_ACTION ITEM_. Of the lines below, report only those that contain "microphone".

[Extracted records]
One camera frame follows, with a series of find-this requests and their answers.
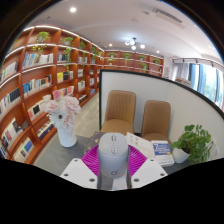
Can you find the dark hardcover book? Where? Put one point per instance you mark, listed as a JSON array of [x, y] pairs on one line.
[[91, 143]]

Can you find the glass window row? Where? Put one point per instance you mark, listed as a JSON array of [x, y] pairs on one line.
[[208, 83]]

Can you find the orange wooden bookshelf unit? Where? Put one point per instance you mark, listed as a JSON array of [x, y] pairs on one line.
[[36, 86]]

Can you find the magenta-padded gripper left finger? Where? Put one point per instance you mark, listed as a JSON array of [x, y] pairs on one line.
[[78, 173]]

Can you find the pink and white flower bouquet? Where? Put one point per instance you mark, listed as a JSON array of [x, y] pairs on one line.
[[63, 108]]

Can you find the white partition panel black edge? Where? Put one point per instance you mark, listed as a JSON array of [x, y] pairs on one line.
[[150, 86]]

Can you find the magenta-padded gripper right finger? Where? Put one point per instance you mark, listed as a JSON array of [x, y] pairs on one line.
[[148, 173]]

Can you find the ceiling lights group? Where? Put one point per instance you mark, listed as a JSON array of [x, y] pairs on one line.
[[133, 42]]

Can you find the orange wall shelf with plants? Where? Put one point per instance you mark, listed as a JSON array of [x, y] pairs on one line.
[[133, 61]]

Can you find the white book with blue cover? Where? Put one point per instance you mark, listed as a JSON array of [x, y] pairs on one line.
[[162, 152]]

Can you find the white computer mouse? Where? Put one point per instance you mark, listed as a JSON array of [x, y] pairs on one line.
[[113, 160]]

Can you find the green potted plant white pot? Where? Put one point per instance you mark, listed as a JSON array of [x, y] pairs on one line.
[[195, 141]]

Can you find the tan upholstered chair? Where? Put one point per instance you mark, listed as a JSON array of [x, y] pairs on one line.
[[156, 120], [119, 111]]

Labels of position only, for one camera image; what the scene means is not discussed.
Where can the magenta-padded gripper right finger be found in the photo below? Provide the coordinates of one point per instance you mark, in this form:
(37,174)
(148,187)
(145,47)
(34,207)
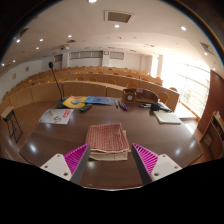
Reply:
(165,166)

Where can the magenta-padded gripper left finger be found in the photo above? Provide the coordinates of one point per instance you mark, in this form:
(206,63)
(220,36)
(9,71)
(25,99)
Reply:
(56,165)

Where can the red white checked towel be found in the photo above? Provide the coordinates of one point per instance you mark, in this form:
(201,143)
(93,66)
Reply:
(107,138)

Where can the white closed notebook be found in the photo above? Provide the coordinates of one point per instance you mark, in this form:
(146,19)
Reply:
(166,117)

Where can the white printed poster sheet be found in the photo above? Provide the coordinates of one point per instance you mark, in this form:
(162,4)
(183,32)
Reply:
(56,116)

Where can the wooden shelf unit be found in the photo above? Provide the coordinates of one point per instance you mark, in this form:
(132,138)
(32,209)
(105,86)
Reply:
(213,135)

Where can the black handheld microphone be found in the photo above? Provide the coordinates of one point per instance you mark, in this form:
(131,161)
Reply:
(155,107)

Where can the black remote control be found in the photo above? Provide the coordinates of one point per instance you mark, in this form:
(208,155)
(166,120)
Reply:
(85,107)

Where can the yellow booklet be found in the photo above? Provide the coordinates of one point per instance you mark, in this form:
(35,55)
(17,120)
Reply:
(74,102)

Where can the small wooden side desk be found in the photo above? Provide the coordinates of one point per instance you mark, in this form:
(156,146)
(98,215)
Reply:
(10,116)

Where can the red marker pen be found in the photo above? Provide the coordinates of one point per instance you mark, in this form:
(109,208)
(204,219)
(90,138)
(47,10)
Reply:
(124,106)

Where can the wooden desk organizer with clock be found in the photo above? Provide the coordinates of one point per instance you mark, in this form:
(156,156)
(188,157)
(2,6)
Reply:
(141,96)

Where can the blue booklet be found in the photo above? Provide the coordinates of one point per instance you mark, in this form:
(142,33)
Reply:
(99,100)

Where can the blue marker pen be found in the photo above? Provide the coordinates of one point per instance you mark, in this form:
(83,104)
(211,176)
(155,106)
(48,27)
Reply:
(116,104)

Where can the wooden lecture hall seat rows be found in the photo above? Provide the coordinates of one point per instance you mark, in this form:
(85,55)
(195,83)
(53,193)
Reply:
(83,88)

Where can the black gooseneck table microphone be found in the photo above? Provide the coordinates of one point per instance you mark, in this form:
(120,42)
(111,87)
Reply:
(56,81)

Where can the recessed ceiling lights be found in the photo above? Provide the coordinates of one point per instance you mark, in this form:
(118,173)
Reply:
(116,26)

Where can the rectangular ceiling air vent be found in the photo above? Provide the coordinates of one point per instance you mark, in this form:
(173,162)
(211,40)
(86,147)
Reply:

_SOLUTION TO THE EXERCISE_.
Where can the black handheld microphone be found in the photo above? Provide the coordinates of one point per instance you mark, in this form:
Where can the black gooseneck table microphone be found in the photo above? Provide the coordinates of one point per instance you mark, in this form:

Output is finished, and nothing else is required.